# Task statement
Report each line from the records where the string "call" turns up.

# Source information
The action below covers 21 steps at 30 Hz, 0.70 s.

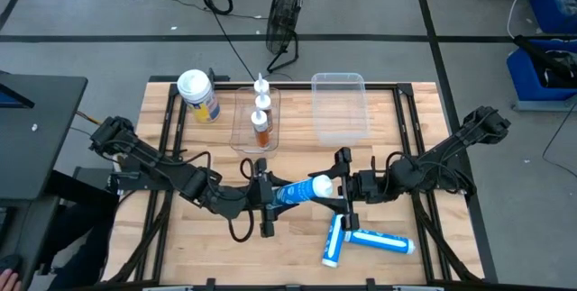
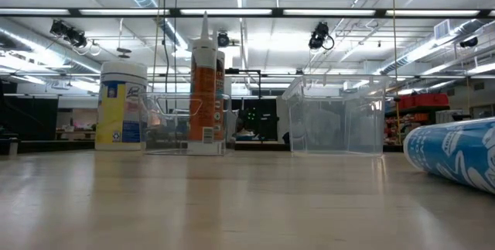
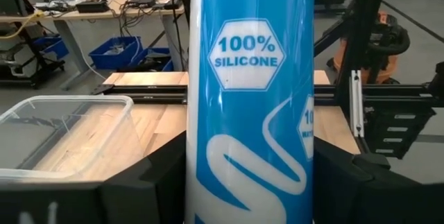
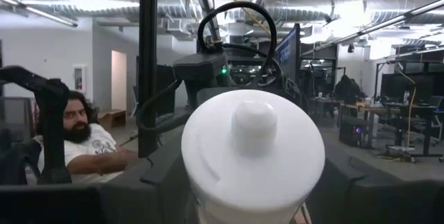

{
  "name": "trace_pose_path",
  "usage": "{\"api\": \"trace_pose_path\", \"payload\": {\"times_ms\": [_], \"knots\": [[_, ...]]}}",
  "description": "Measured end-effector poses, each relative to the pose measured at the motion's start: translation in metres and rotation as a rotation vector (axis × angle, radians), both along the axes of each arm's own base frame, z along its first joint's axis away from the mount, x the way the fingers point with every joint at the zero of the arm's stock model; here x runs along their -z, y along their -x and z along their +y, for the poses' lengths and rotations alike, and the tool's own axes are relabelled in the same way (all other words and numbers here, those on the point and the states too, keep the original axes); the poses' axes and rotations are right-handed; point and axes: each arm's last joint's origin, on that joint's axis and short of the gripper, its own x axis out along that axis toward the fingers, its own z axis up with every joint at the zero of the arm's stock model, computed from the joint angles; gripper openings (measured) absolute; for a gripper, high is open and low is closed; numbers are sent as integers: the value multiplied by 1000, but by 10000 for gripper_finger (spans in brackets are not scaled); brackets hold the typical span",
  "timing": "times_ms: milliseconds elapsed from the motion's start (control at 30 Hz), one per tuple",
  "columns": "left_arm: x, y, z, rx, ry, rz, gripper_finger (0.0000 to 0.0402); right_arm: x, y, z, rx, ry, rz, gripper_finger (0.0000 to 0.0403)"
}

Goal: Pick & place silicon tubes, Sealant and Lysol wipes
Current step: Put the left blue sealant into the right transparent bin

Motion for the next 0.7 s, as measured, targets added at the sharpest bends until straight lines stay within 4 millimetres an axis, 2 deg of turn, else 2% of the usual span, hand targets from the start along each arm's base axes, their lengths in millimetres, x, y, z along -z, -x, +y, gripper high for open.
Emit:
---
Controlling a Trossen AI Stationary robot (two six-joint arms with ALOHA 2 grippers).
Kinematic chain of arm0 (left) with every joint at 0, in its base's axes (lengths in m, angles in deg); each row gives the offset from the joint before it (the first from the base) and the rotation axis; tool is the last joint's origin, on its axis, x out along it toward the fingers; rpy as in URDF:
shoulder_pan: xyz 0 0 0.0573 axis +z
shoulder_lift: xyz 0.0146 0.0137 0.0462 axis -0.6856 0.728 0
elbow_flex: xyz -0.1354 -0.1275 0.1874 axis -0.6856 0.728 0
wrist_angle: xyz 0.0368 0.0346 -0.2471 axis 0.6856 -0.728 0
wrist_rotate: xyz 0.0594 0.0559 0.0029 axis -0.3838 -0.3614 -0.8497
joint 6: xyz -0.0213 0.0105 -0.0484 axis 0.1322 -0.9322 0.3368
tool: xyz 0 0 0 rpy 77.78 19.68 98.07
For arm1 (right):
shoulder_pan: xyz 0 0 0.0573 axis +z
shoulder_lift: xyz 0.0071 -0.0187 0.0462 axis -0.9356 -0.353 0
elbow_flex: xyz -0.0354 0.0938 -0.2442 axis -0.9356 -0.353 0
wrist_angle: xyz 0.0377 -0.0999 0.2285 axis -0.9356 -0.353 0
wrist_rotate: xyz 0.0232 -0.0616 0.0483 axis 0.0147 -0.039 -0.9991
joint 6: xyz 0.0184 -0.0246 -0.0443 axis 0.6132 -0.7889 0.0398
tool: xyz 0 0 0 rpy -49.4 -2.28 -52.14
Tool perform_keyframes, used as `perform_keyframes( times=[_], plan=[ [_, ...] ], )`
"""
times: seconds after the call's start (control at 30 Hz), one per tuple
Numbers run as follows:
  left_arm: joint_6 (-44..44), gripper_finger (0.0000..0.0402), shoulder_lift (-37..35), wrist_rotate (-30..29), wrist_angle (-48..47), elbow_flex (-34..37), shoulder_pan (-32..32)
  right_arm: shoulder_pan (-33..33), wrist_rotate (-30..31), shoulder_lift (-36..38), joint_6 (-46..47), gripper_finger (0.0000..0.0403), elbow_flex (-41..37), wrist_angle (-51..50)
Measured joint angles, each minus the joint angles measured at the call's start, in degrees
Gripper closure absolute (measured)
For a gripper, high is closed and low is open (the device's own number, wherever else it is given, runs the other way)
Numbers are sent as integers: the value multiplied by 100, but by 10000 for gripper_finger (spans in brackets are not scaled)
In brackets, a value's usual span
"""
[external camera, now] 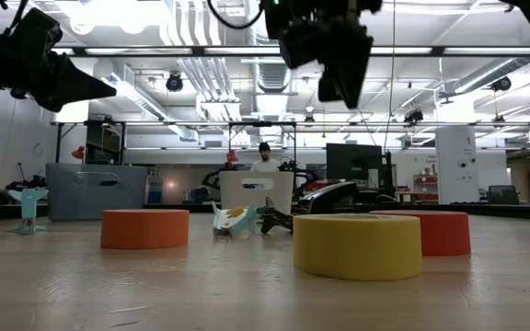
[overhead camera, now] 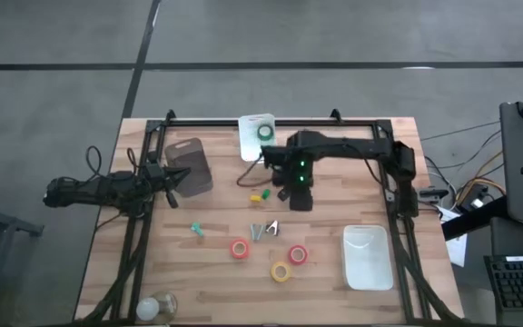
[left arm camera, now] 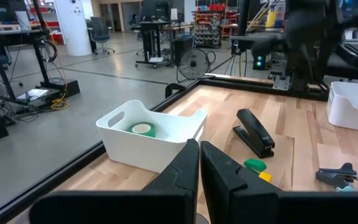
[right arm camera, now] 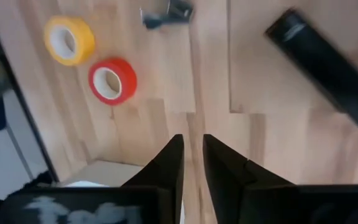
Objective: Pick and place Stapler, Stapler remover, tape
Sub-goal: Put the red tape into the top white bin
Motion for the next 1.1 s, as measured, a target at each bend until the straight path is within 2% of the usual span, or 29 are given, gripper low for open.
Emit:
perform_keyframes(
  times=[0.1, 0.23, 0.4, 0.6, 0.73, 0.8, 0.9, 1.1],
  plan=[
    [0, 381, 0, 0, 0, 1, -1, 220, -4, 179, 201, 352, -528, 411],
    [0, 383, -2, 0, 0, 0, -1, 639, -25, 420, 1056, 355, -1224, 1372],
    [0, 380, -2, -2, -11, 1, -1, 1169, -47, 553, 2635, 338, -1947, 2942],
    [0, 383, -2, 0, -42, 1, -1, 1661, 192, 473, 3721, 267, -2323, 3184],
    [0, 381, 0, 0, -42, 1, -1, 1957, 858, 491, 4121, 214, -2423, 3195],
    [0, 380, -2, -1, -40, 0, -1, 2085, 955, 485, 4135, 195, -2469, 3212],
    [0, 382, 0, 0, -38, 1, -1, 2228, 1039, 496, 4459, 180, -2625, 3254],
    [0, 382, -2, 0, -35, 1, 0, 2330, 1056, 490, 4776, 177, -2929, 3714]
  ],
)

# Solution
times: seconds after the call's start (control at 30 Hz), one per tuple
Measured joint angles, each minus the joint angles measured at the call's start, in degrees

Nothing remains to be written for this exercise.